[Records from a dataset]
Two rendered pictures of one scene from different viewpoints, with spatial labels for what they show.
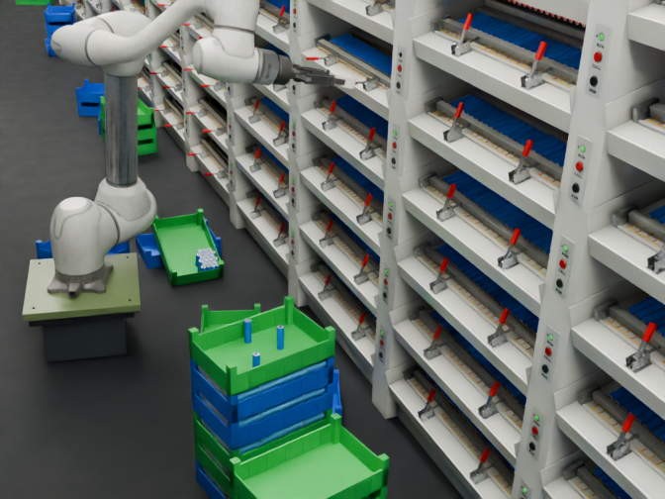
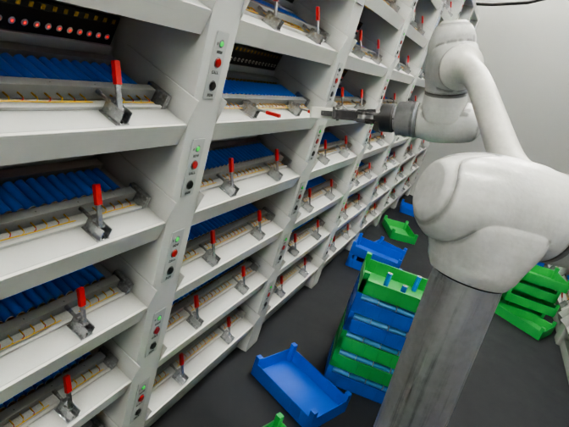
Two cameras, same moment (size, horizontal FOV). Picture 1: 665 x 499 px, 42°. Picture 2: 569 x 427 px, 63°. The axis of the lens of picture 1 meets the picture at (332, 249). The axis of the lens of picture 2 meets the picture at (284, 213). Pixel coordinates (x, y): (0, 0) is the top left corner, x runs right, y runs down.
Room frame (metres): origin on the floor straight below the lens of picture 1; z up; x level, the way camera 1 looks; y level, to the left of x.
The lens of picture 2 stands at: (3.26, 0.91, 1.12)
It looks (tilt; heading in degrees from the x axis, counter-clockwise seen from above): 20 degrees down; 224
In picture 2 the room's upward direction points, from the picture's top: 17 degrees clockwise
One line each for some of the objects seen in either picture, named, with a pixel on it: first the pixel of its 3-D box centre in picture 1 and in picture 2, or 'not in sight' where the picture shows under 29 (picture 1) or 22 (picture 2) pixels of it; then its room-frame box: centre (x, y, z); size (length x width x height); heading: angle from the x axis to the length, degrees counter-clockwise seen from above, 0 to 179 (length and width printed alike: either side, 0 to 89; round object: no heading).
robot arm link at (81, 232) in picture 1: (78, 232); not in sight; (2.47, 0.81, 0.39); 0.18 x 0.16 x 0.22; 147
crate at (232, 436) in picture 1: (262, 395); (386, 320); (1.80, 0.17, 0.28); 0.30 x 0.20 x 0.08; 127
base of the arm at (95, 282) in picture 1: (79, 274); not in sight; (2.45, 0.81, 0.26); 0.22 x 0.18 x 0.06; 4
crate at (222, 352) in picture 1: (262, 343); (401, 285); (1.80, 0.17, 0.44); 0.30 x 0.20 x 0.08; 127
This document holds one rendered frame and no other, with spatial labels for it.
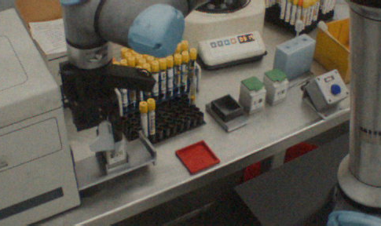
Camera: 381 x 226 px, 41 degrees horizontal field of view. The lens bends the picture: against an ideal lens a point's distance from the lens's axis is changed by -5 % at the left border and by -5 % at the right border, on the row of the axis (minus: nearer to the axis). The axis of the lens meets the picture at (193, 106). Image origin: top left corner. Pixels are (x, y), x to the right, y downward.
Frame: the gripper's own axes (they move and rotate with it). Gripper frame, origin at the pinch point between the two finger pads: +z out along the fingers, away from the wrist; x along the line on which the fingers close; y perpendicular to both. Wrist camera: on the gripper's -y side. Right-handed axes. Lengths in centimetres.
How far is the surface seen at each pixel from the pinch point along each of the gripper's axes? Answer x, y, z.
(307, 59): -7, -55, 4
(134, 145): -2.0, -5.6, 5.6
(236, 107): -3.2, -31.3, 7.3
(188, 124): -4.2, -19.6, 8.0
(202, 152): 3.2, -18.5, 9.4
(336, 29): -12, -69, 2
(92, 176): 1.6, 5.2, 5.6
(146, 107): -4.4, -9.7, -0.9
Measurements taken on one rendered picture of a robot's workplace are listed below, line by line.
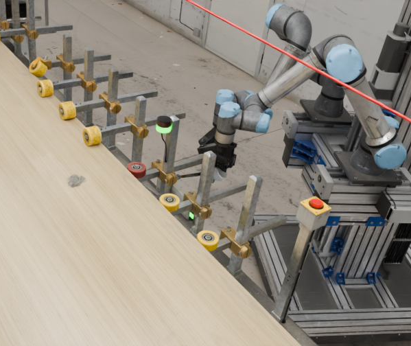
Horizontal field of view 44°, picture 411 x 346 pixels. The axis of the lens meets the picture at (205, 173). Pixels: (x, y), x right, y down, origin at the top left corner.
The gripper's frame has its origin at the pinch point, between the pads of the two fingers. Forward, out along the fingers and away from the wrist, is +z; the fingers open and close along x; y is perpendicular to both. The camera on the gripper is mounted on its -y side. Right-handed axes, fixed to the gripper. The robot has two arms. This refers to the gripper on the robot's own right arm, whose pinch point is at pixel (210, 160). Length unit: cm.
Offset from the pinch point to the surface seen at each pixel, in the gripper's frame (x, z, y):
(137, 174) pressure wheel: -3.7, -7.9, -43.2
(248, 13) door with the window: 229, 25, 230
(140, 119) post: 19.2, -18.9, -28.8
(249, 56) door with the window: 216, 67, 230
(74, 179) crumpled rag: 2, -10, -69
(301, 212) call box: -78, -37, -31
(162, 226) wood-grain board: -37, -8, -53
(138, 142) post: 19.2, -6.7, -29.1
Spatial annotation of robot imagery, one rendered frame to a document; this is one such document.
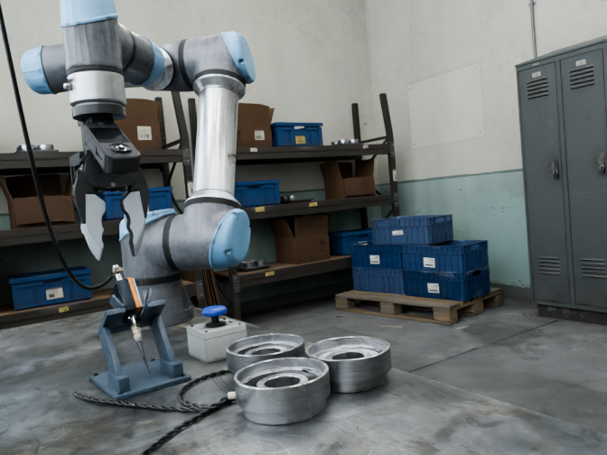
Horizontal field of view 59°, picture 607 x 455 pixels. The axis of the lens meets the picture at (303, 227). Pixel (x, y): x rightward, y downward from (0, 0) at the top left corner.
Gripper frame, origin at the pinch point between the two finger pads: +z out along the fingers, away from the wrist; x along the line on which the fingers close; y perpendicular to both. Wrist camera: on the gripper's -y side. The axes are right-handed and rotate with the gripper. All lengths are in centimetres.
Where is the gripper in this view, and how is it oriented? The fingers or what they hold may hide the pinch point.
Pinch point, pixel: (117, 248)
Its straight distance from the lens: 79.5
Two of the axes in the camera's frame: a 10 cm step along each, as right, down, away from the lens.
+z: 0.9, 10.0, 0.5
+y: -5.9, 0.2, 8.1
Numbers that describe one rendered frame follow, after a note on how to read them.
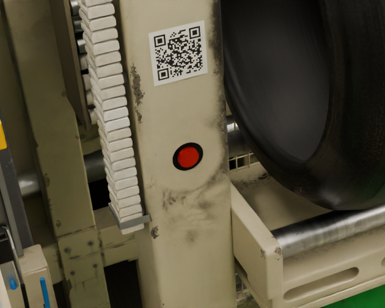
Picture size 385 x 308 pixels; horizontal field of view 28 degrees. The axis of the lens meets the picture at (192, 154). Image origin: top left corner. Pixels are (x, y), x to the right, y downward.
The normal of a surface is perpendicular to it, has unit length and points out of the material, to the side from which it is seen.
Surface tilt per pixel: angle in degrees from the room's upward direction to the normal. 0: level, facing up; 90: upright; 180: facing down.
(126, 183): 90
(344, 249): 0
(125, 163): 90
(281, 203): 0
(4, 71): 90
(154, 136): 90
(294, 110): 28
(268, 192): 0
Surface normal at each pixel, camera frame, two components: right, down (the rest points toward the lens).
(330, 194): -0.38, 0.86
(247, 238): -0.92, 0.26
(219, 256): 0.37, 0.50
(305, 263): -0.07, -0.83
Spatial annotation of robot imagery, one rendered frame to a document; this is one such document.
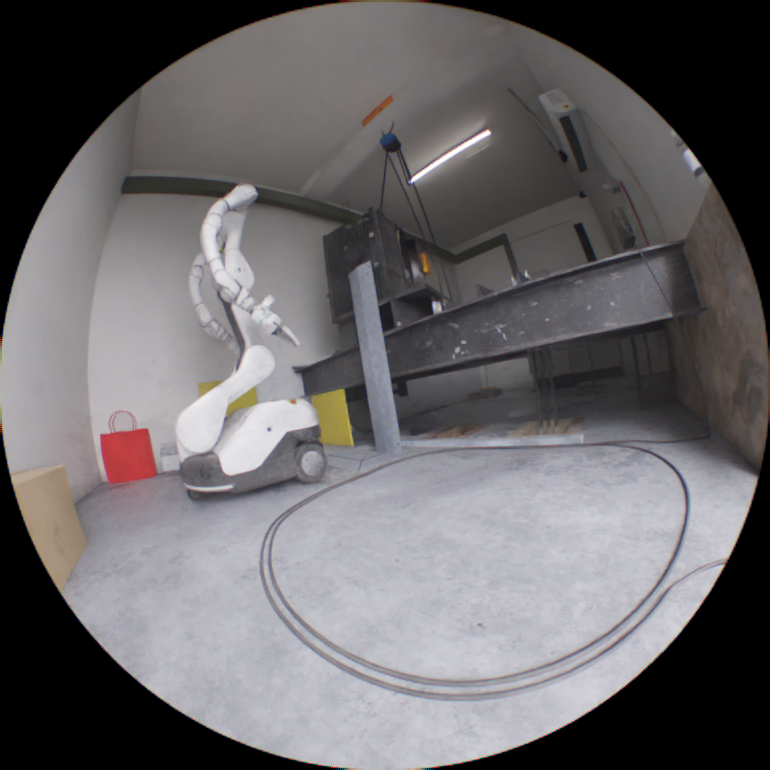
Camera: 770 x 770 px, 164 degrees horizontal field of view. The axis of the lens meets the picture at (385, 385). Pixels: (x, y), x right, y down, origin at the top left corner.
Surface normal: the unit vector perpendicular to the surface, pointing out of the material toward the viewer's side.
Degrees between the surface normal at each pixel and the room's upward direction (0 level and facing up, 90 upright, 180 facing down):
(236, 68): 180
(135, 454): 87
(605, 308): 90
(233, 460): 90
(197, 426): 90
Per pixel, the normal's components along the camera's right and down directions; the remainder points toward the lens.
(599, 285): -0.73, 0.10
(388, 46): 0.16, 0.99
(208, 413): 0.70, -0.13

WHAT YOU ARE ASKED TO DO: Starting at the line above that contains "The lens of picture 2 stands", write out each line exactly until the line that contains "In picture 2 the" has been written, and stop there.

RESPONSE TO THE EXERCISE:
The lens of picture 2 stands at: (3.26, 0.91, 1.12)
It looks (tilt; heading in degrees from the x axis, counter-clockwise seen from above): 20 degrees down; 224
In picture 2 the room's upward direction points, from the picture's top: 17 degrees clockwise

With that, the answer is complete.